There are a few things I have noticed with my dogs behaviour too that seems to echo your issue:

  • if it is just me and him he is more protective. I guess he feels he is taking on the Alfa role in our family, a.k.a pack when my hubby is not around. He has also been know to be more protective when my children have been young babes in arms.
  • If he is on a lead and the other dog isn't, there is a sense that he cannot protect himself or me as fully as that other dog can attack. Therefore he is normally first to scare off the other dog with a noise (genuinely a case of bark is worse than bite but some people have been scared by it before and told me off for allowing him to do it, as if I control the noise my dog makes when he is scared!).

I think what has happened is that the post man came upon him so quickly he misjudged the situation as a threat. It sounds like he is a slightly older dog/not a puppy. Is there a chance this could have something to do with it?. I.e. is he losing his sight in one eye or something that meant he did not see the post man as quickly as usual.

I think that while it is good to be sensible, and you have done and are doing everything you possibly can to get on top of the situation, you should accept that the person it happened to is not pressing changes and was quite insistent about it. Everyone else who were part of the 'witch hunt' you mentioned were either not there at the time or did not see what happened as well as you postman, you and your dog did.

My sincerest hope is that you are not too quick to re-home or put down your wonderful sounding dog, he is clearly a member of your family. I am so glad you have a dog behaviourist involved as he can work with you around it but remember that from your dogs point of view he was probably trying to protect you and now is getting a wide berth from everyone in the family as a reward for his protective behaviour that was almost certainly second nature. Dogs often don't understand things done later as being linked to behaviour even earlier the same day: he will be feeling the isolation and not understand why.

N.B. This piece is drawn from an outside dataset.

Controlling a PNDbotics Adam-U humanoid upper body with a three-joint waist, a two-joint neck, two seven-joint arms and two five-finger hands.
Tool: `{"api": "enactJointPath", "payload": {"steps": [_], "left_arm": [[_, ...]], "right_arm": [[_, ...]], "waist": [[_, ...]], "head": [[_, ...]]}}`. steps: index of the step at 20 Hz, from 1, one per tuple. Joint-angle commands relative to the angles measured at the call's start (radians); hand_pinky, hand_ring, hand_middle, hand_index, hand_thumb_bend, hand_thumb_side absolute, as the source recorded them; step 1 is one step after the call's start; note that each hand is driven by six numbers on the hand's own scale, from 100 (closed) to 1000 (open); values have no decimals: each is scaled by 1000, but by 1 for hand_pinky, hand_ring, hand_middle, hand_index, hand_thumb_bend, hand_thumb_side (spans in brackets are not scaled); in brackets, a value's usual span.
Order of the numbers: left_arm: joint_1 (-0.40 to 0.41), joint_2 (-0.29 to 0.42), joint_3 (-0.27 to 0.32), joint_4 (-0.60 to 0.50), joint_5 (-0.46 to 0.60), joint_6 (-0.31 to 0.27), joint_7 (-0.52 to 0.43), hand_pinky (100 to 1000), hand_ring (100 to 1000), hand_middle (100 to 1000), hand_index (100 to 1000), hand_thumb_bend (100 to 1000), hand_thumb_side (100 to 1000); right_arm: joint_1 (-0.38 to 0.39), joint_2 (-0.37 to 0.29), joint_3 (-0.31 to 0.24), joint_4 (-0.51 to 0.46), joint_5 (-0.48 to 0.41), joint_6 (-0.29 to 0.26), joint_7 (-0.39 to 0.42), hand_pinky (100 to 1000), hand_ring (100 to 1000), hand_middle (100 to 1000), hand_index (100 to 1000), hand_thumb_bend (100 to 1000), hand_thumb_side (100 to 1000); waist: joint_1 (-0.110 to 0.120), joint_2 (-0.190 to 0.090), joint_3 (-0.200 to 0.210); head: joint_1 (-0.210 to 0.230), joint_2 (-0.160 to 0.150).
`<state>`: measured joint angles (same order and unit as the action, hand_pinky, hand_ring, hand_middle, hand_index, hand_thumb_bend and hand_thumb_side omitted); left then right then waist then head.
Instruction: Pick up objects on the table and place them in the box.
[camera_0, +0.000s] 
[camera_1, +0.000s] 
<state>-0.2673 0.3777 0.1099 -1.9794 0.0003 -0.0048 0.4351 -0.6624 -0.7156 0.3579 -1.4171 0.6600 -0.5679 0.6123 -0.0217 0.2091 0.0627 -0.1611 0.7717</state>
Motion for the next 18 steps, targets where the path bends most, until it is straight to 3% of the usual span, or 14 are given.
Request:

At the end of the day the witch hunt people can do one, some people just love the drama and they will no doubt forget anyway. The people that matter can see you are doing everything in your power to help rectify the issue and are assuring you it is nothing to be overly concerned about. I would get a Julius-K9 harness with a message like 'easily startled' if you are worried and then you won't need to keep asking people to back away. The people who know him will no doubt still say hi as normal but it just helps protect you against the worry when out.

Best of luck and hopefully you sort it all out soon.

Alliod40 · 04/11/2025 20:58

Please do not rehome the family pet..he's never done this before and even the postman knows he's done wrong by probably spooking him..yes you have kids but they're not tiny..the dog does not know what's going on and you're treating him so bad..do not listen to the idiots saying have him out down..

MumOf3Torquay · 04/11/2025 21:03

redkite27 · 02/11/2025 11:45

How many people would need to be bitten by your dog before you would put it down? 🙈🙈

I'm sorry but people who are putting comments like this are not dog lovers, they are the sort of people who cross the road when they see a dog to avoid it.

That is fine in the street but on here they are just putting their views over as fact. Your responsibility to yourself, your family, your dog and your local community is to take every measure, and you are already doing that. Well done you, ignore these nitwits!